At times, the Great White North reaches down and touches us with its living whiteness and its freakish cold.
Long before there were cell phones, I routinely painted outside in winter. One year, I committed to plein air painting six days a week regardless of weather. In western New York that can be wicked indeed. That year made me into a painter. It is also how I moved from being an amateur to a professional. I had so many paintings lying around, I was forced to sell them.
The Artist in Greenland, 1935, Rockwell Kent, courtesy Baltimore Museum of Art |
Rockwell Kent first visited Greenland in 1929, saying the visit “had filled me with a longing to spend a winter there, to see and experience the far north at its spectacular worst; to know the people and share their way of life.” In 1931, Kent built himself a hut in in the tiny settlement of Illorsuit, a village north of the Arctic Circle. He wintered and painted there. As a socialist, Kent was enamored of Inuit society, considering their little village a kind of utopia.
Kent later said that his year in Illorsuit was the happiest and most productive time of his life. Among his other pursuits, he acquired a sled and team so that he could make even more remote painting and camping expeditions. In a witty aside, Kent painted himself painting an iceberg, above.
The Sea of Ice, 1823–24, Caspar David Friedrich, courtesy Hamburger Kunsthalle. The only sign of human activity is the shipwreck. |
Friedrich set out a manifesto for painters that still rings true: “The artist should paint not only what he sees before him, but also what he sees within him. If, however, he sees nothing within him, then he should also refrain from painting that which he sees before him. Otherwise, his pictures will be like those folding screens behind which one expects to find only the sick or the dead.”
The only hint of human activity in The Sea of Ice, above, is the subtle, moralizing shipwreck.
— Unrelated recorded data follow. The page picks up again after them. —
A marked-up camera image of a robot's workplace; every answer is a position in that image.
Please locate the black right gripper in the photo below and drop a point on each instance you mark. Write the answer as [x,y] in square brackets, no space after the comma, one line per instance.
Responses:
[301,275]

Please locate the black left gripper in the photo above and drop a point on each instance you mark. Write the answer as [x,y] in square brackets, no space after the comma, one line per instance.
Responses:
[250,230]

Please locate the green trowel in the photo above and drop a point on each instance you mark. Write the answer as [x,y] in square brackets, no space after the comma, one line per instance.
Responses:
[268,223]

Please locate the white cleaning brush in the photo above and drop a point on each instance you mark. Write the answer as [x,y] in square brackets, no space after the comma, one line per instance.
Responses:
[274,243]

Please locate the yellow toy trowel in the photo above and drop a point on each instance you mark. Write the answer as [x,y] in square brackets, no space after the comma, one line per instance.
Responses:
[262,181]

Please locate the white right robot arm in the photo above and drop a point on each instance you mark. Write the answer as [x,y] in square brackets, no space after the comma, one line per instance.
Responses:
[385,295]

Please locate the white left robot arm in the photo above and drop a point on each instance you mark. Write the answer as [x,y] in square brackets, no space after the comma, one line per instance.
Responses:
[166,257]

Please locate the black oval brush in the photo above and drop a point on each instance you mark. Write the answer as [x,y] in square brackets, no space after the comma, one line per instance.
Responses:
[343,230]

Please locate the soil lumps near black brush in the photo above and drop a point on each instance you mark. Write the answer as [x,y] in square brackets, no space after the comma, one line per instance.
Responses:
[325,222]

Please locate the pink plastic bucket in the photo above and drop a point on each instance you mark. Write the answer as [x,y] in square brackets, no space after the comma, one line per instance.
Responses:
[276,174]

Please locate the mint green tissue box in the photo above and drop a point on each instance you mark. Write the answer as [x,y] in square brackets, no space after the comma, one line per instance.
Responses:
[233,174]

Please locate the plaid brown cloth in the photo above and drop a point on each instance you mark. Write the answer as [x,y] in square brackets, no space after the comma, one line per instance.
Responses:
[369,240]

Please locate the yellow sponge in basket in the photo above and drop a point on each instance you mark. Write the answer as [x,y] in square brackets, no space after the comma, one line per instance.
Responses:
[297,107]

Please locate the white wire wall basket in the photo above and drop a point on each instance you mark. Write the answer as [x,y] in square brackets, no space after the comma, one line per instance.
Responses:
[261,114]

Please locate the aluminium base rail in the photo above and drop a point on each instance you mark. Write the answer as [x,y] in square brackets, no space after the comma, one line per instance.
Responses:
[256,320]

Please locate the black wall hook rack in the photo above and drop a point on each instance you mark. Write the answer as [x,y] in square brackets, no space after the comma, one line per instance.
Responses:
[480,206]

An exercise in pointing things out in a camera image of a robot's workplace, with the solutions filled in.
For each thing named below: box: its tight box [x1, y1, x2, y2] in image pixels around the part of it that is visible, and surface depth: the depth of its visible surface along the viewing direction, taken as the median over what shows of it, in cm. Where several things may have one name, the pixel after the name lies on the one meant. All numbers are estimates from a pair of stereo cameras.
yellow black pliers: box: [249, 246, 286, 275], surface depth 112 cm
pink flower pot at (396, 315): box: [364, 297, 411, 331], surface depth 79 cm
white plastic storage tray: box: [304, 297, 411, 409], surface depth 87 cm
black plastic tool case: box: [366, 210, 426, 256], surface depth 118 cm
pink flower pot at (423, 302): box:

This is very different from Pieter Bruegel the Elder’s The Hunters in the Snow, which is a parade of everything medieval man did in the wintertime.
The Hunters in the Snow, 1565, Pieter Bruegel the Elder, courtesy Kunsthistorisches Museum |
Lawren Harris was one of the driving forces behind the Canadian Group of Seven, and the most elastic of them. He went from impressionism to art nouveau realism to complete abstraction in two decades. His final break with realism occurred in the early 1930s, after he visited and painted in the Arctic.
Harris believed in the arctic as a living force: “We are on the fringe of the great North and its living whiteness, its loneliness and replenishment, its resignations and release, its call and answer, its cleansing rhythms. It seems that the top of the continent is a source of spiritual flow that will ever shed clarity into the growing race of America.” His painting at top is a narration of what happens when that power spills into the northern US and Canada.
Four different painters from different places and times, but they’re all telling stories of winter in very inventive ways. Could we do half as well?